I'm implying that "open source-ness" is not necessarily _the_ ingredient that will save a massive abandoned project. You need also 'drive' - and good hackers are put of by massive corporate projects. They have better things to do than clean up corporate mess.


Open source, mostly defined by the right to fork, is a prerequisite for the survival of abandoned projects. You can say that abandoned open-source projects don't necessarily survive, but for proprietary projects abandonment is a guaranteed death sentence.

I've also started to resent the word "hacker", because it sounds as some kind of social class made up of special snowflakes. If the project has value and users, then interested programmers will find a way to keep the project going and there are hundreds of projects in the Linux ecosystem that survive because of volunteers or companies scratching an itch. If there isn't interest, then surely the project might as well die. But that's a tautology.


What features are you missing from Thunderbird?


I use TB daily - I did not ask a for a feature that did not find. But for several years it has been neglected.
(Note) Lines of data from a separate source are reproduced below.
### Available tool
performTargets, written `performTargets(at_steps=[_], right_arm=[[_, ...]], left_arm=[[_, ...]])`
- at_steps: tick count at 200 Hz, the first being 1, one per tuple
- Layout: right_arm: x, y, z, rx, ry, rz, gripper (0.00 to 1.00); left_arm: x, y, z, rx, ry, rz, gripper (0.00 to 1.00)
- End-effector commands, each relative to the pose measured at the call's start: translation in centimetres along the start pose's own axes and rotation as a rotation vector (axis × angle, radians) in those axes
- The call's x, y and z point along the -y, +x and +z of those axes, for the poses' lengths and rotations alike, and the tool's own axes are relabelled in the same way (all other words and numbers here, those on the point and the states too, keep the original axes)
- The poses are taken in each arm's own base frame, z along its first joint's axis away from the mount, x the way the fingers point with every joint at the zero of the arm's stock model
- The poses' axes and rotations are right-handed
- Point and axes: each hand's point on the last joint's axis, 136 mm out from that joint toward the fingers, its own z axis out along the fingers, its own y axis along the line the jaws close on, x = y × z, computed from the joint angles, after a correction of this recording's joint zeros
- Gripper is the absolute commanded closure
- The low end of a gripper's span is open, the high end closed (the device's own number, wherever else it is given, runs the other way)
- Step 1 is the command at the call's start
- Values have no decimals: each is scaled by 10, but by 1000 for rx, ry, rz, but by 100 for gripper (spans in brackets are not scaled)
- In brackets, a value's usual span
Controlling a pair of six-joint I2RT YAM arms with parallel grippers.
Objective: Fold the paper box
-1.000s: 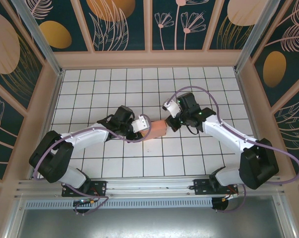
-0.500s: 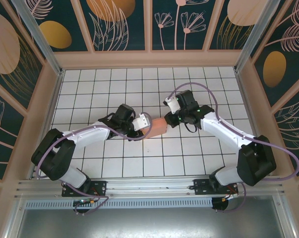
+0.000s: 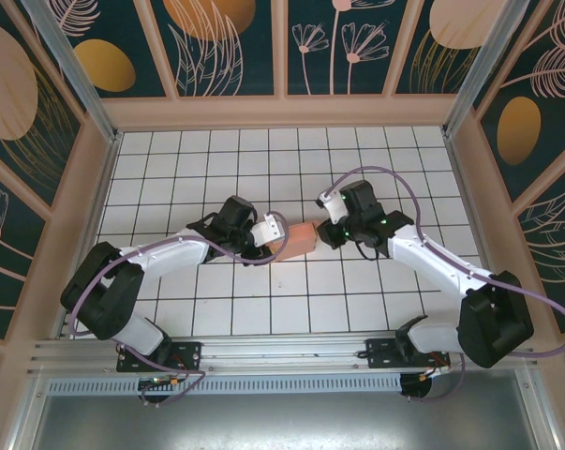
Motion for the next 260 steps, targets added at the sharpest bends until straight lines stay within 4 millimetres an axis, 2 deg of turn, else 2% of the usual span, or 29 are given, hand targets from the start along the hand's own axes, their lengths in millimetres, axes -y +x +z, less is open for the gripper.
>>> performTargets(at_steps=[1, 61, 111, 129, 134, 160, 234, 260], right_arm=[[-2, -7, -2, 34, -15, -39, 84], [-4, -14, 3, 54, -31, -43, 84], [-3, -12, 9, 40, -39, -33, 90], [-3, -12, 9, 41, -37, -33, 85], [7, -13, 7, 46, -18, -12, 83], [7, -16, 4, 62, -20, -5, 76], [12, -16, 6, 79, -21, -6, 73], [18, -18, 1, 89, -7, -11, 65]], left_arm=[[0, -3, 1, -5, 15, -11, 53], [2, -2, 1, -7, 23, -7, 54], [3, -1, 1, -7, 28, 1, 54], [3, -1, 1, -8, 31, 0, 54], [4, 0, 2, -10, 33, -1, 54], [3, -1, 2, -11, 31, -3, 53], [4, -1, 2, -15, 37, -4, 53], [4, 1, 2, -21, 39, -6, 54]])
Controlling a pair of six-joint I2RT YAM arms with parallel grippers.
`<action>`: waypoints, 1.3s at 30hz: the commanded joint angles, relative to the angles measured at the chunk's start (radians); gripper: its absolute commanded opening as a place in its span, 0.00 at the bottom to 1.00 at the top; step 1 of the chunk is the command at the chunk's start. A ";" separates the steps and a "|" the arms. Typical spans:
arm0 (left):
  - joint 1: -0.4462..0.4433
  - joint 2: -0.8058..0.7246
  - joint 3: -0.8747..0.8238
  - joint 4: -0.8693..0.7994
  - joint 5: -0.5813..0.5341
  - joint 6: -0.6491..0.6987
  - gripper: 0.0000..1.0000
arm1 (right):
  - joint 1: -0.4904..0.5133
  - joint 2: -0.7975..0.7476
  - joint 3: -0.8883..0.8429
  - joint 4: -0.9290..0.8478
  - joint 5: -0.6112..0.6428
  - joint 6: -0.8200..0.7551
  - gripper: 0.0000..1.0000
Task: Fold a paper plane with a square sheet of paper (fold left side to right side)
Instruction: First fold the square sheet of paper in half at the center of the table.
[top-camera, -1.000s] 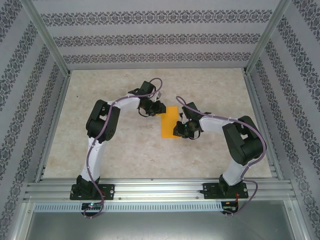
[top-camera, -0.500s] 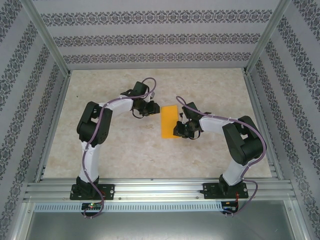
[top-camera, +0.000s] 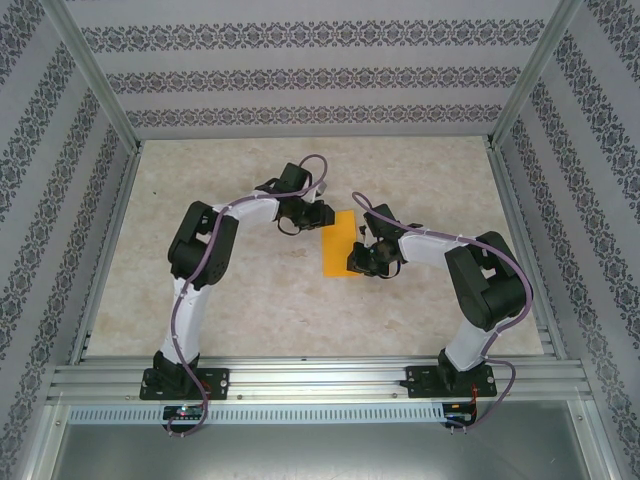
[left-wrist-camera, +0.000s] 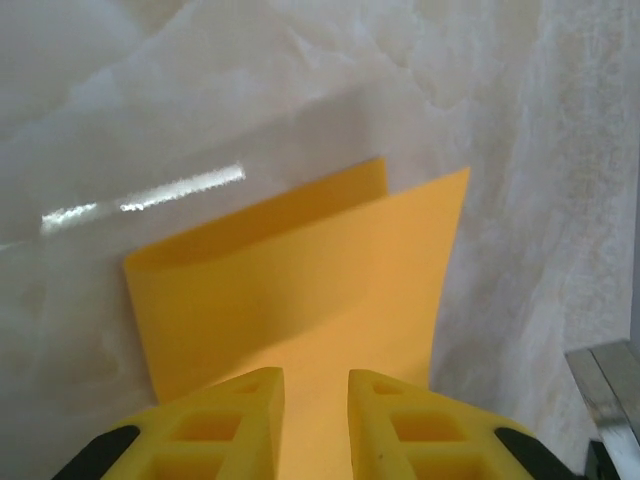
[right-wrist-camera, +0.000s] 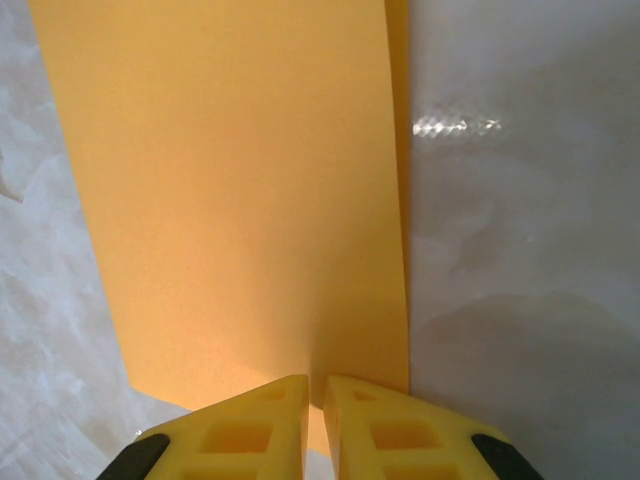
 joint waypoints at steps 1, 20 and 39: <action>-0.004 0.051 0.078 -0.048 -0.033 0.033 0.24 | 0.003 0.040 -0.019 -0.124 0.093 -0.024 0.16; 0.054 0.185 0.252 -0.150 -0.183 0.060 0.25 | 0.004 0.038 -0.031 -0.135 0.104 -0.030 0.16; 0.120 0.105 0.365 -0.240 -0.179 0.105 0.33 | 0.009 -0.025 -0.005 -0.069 0.036 -0.042 0.17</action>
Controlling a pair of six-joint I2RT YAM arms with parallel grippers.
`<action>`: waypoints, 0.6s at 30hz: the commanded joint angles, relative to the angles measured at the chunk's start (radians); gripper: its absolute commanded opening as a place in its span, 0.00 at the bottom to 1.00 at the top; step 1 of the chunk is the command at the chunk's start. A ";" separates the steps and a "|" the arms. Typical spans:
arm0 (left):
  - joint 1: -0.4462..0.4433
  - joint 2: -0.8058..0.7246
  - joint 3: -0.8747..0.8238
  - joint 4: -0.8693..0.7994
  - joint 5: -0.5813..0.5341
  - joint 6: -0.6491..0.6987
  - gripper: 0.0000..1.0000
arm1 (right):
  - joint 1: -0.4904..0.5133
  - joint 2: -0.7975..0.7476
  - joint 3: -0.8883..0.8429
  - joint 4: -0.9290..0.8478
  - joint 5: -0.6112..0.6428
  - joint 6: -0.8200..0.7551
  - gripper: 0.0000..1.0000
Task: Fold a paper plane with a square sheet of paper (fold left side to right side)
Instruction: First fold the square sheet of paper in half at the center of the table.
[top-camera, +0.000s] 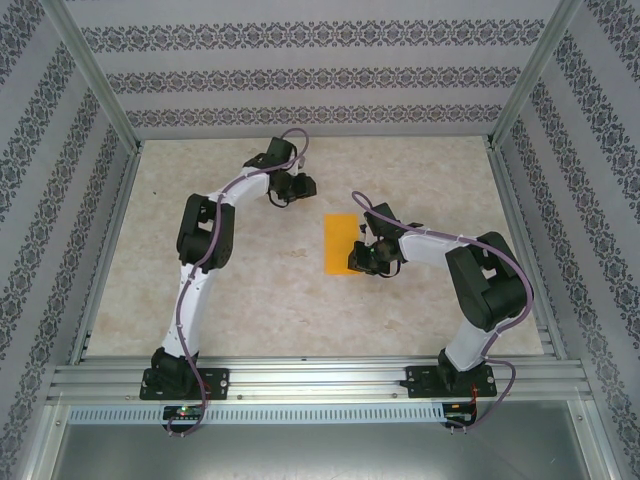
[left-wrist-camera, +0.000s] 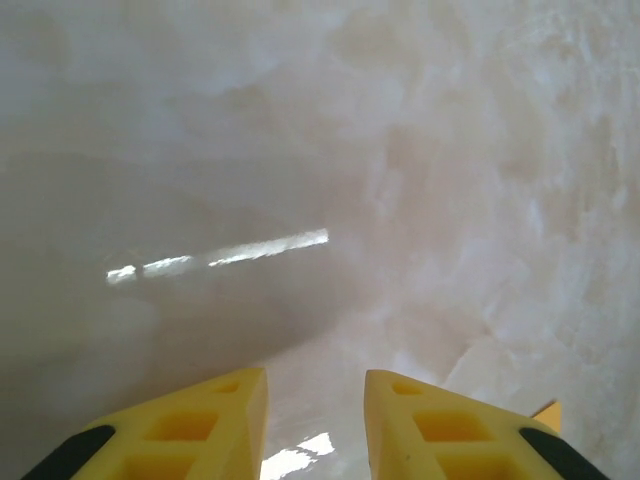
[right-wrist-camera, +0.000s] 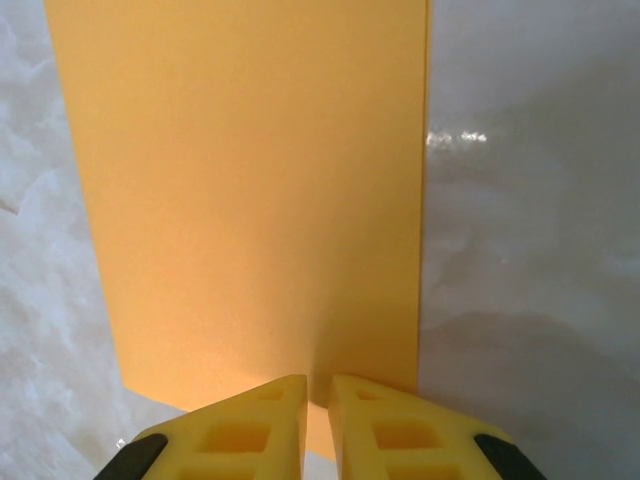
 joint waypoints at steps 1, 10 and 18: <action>-0.010 -0.153 -0.086 0.002 -0.009 0.045 0.34 | 0.008 -0.035 0.005 -0.072 0.007 -0.027 0.18; -0.050 -0.553 -0.573 0.179 0.039 0.002 0.34 | -0.055 -0.160 0.154 -0.133 0.014 -0.107 0.41; -0.170 -0.667 -0.852 0.373 0.072 -0.146 0.33 | -0.126 -0.031 0.259 -0.106 0.018 -0.144 0.51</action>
And the "open source community" did not step up to the plate and fix the problem.

I argue that there is no such a community that will save TB after Mozilla drops it.

Edit: Yes, the "search mail" feature that wasn't


> "I argue that there is no such a community that will save TB after Mozilla drops it."

Yes, I realise that was your point, but my point is what work is required? If there's no work required, then there's no need for the community to save it.

It's an email client. So long as it sends and receives email, and can be compiled for the latest OS versions, what work is needed?


Security updates, for one.


The ability to show all events for the current day in the Today Pane. It only shows events at or past the current time. I've looked everywhere for an option.


Usable encryption.


Not becoming horribly slow when mailboxes get large?

Better and faster search?

(Both are issues with needing to compact the mailboxes by hand.)